Multi-GPU training on same machine is getting stuck #378

nighting0le01 · 2023-07-25T02:59:13Z

nighting0le01
Jul 25, 2023

I'm trying to train on gpu 3,4 on a machine with 8 gpu

Jul 26, 2023

Based on your results with train.py in torchvision, I think the problem is caused by your (docker) environment, and I do not have the right answer for this.

torchdistill no longer supports amp because it supports Hugging Face accelerate instead. See #247

View full answer

yoshitomo-matsubara · 2023-07-25T04:33:57Z

yoshitomo-matsubara
Jul 25, 2023
Maintainer

It seems you're using your own scripts (distillation_expts_image_class.py). I cannot help you without knowing what changes you made in the script and exact yaml configs. Please share them here as files, not screenshots.

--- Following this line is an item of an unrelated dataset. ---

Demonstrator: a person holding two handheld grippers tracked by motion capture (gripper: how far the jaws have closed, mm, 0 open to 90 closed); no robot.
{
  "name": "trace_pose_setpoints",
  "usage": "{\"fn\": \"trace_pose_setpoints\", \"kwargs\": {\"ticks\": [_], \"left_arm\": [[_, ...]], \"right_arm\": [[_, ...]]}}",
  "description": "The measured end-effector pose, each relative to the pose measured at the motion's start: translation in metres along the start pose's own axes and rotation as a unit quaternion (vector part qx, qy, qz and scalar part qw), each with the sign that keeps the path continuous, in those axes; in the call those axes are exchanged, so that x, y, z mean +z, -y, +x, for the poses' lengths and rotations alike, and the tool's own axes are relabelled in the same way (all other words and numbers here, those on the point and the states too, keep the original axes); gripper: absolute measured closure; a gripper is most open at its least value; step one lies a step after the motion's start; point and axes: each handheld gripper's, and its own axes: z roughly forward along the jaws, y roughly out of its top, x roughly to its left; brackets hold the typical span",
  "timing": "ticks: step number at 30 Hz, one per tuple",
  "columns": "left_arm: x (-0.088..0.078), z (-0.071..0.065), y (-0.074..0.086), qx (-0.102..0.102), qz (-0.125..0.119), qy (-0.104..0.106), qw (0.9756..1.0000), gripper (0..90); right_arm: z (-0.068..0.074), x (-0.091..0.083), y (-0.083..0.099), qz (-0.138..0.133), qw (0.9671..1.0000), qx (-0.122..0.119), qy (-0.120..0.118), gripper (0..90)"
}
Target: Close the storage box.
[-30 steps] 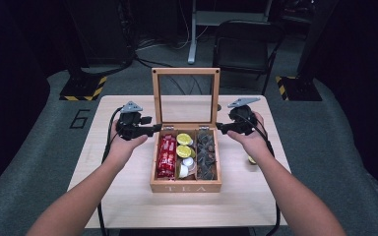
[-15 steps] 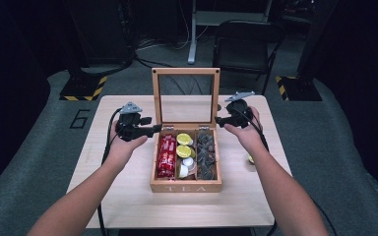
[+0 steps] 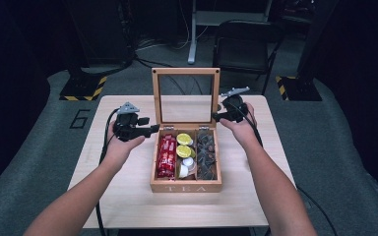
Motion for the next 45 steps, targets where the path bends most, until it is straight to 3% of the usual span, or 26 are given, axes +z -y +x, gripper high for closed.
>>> {"fn": "trace_pose_setpoints", "kwargs": {"ticks": [2, 7, 20, 28, 33, 39, 45], "left_arm": [[0.001, 0.0, 0.0, 0.0, -0.002, -0.001, 1.0, 43.1], [0.001, -0.004, 0.001, 0.007, 0.003, 0.003, 1.0, 43.1], [-0.005, 0.002, 0.004, 0.0, -0.002, -0.001, 1.0, 43.1], [-0.005, 0.002, 0.005, -0.001, -0.003, -0.001, 1.0, 43.1], [-0.005, 0.002, 0.006, 0.0, -0.002, -0.001, 1.0, 43.1], [-0.005, 0.001, 0.006, -0.003, 0.0, -0.001, 1.0, 43.1], [-0.005, 0.001, 0.006, -0.003, 0.0, -0.003, 1.0, 43.1]], "right_arm": [[-0.001, 0.001, 0.0, 0.004, 0.9999, 0.009, -0.001, 30.8], [-0.005, 0.007, -0.003, 0.006, 0.9999, 0.008, 0.001, 30.8], [-0.004, 0.018, -0.01, 0.005, 1.0, 0.006, -0.004, 32.2], [0.001, 0.028, -0.011, -0.004, 0.9993, 0.004, -0.037, 32.2], [0.002, 0.031, -0.012, -0.006, 0.9991, 0.011, -0.04, 31.7], [0.0, 0.033, -0.012, -0.007, 0.9991, 0.009, -0.041, 34.3], [-0.001, 0.029, -0.013, -0.005, 0.9994, 0.017, -0.03, 45.7]]}}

Please do not use screenshots to show the logs or files, but use texts for better search experience to help others find this discussion when they face similar issues.

Also, please complete other discussions you opened at first and do not leave them unattended. Respect my time for OSS as well.

24 replies

nighting0le01 Jul 25, 2023
Author

yes I did confirm that both GPU were idle. when I used

python -m torch.distributed.launch --nproc_per_node=1 --use_env distillation_expts_image_class.py --world_size 1 --config  vitg-vitL.yaml

training did start but not when world size is more than 1 or nproc_per_node is more than 1

(tf) asahni795@464b02714931:~/workspace/distllation/code_folder$ python -m torch.distributed.launch --nproc_per_node=2 --use_env distillation_expts_image_class.py --world_s
ize 2 --config  vitg-vitL.yaml 
/home/asahni795/.conda/envs/tf/lib/python3.8/site-packages/torch/distributed/launch.py:181: FutureWarning: The module torch.distributed.launch is deprecated
and will be removed in future. Use torchrun.
Note that --use-env is set by default in torchrun.
If your script expects `--local-rank` argument to be set, please
change it to read from `os.environ['LOCAL_RANK']` instead. See 
https://pytorch.org/docs/stable/distributed.html#launch-utility for 
further instructions

  warnings.warn(
WARNING:torch.distributed.run:
*****************************************
Setting OMP_NUM_THREADS environment variable for each process to be 1 in default, to avoid your system being overloaded, please further tune the variable for optimal performance in your application as needed. 
*****************************************
2023/07/25 19:20:00     INFO    torchdistill.common.main_util   | distributed init (rank 1): env://
2023/07/25 19:20:00     INFO    torch.distributed.distributed_c10d      Added key: store_based_barrier_key:1 to store for rank: 1
2023/07/25 19:20:00     INFO    torchdistill.common.main_util   | distributed init (rank 0): env://
2023/07/25 19:20:00     INFO    torch.distributed.distributed_c10d      Added key: store_based_barrier_key:1 to store for rank: 0
2023/07/25 19:20:00     INFO    torch.distributed.distributed_c10d      Rank 0: Completed store-based barrier for key:store_based_barrier_key:1 with 2 nodes.
2023/07/25 19:20:00     INFO    torch.distributed.distributed_c10d      Rank 1: Completed store-based barrier for key:store_based_barrier_key:1 with 2 nodes.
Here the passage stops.